I'm certainly no expert on this, but I'll give my limited exprience..... I bought our current property in 96'. At that time we cleared the houseplace, yard, built a pond (tank? :D ), and cleared about 10 acres around that pond. When it was cleared (timber cut, bulldozed) I had them leave a few large trees, and 2 groves of sapling pine/oak. These 2 groves were about 50 foot diameter, and the saplings were about 1 to 3 inch diameter trees; basically a briar thicket with a few trees sticking up above the briars.
Fast forward 15 years. Most of the larger trees are dead; were a long time ago. The 2 groves of saplings are now 2 groves of really nice shade. I've thinned them out every couple years, and now have the same diameter groves with 6-10 inch trunk size trees, 20, 30 and 40 feet tall. I've since cleared another 40 acres, and have employeed this knowledge/experience, and it's worked out well; leave one tree, it'll most likely end up dead in 2 to 4 years. Leave a grove of saplings, thin it out once every couple years, and it'll be there.
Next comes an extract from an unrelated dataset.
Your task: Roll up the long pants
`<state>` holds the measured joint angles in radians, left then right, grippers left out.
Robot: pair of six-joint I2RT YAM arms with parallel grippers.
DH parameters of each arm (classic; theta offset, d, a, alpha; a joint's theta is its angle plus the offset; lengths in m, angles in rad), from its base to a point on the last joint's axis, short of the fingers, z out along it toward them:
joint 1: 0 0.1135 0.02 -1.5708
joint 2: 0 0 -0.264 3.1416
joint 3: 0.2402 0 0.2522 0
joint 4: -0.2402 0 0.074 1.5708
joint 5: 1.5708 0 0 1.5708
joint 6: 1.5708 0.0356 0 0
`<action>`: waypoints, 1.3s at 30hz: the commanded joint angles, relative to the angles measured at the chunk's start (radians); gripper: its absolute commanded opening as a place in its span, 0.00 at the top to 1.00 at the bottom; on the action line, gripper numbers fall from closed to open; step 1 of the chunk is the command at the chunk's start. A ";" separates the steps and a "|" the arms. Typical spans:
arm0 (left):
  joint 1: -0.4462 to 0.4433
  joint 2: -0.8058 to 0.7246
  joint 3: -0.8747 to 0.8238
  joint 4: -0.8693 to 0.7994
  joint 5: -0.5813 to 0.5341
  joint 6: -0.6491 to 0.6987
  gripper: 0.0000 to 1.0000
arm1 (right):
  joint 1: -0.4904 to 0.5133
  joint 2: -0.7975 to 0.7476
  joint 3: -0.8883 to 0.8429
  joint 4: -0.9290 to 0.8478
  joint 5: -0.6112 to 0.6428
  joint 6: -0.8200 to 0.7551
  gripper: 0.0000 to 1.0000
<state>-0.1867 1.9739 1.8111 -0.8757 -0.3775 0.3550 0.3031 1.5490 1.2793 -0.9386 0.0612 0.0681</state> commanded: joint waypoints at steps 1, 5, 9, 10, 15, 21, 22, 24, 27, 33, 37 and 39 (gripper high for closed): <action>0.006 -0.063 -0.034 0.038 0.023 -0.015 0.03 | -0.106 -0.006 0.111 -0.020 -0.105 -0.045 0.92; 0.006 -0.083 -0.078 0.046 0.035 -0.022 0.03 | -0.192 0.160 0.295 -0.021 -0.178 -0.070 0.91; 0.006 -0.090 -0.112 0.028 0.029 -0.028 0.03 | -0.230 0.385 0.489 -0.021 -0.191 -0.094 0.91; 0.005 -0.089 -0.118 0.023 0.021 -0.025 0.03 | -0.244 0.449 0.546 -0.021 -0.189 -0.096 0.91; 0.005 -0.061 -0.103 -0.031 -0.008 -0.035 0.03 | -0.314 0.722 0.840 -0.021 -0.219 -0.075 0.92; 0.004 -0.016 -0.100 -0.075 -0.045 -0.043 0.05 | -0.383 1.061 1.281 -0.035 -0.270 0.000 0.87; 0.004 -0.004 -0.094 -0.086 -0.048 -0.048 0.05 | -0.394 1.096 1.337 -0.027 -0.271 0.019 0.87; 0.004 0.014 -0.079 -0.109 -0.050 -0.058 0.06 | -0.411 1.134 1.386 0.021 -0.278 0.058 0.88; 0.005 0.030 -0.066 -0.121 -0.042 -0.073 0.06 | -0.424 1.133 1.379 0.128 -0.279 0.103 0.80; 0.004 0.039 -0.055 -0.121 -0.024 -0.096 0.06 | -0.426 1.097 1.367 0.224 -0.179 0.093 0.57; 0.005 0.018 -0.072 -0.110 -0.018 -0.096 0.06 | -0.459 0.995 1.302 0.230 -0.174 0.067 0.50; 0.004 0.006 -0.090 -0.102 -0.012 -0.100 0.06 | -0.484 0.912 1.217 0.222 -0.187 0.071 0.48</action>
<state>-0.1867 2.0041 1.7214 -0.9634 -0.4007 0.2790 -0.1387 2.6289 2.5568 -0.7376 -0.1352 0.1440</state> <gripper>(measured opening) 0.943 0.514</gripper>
Like I say, I'm no expert, but I've got another 60-80 acres I'm planning on clearing for grass, and I'm going to sell that marketable timber and leave some small groves of saplings again.
 
We use a 16' cattle panels to protect young trees in the pasture. Connect the ends together to make a nice wide circle around the tree and then secure it to a T-Post or two. This keeps goats, deer and cattle off the trees giving them enough time to grow big and strong. This only takes a couple minutes to setup and if needed you can move them as you rotate livestock in and out of the pasture.

Hope this helps.

Joe
 
I don't know if this will help but I have one site that has many types of trees in it, so if you don't have and idea, what you think of it? It might give you some. :) www.treestypes.com
 
Like you said workinonit said:
Cattle will leave good grass to eat acorns. Cattle LOVE acorns.
I've never had a problem if the cows are there when the acorns fall, but be careful moving cows into a spot loaded with acorns already on the ground.
 
I seed (gather pods from mature trees)Mimosa for shade. once you get one producing seed, it will fill in a fenced out area real fast for some good shade. And they hang over the fence giving better shade at noon. Its one of the few trees that can compete with our fescue.
Another bonus is seedlings will spread into the pasture giving some high quality forage in the summer.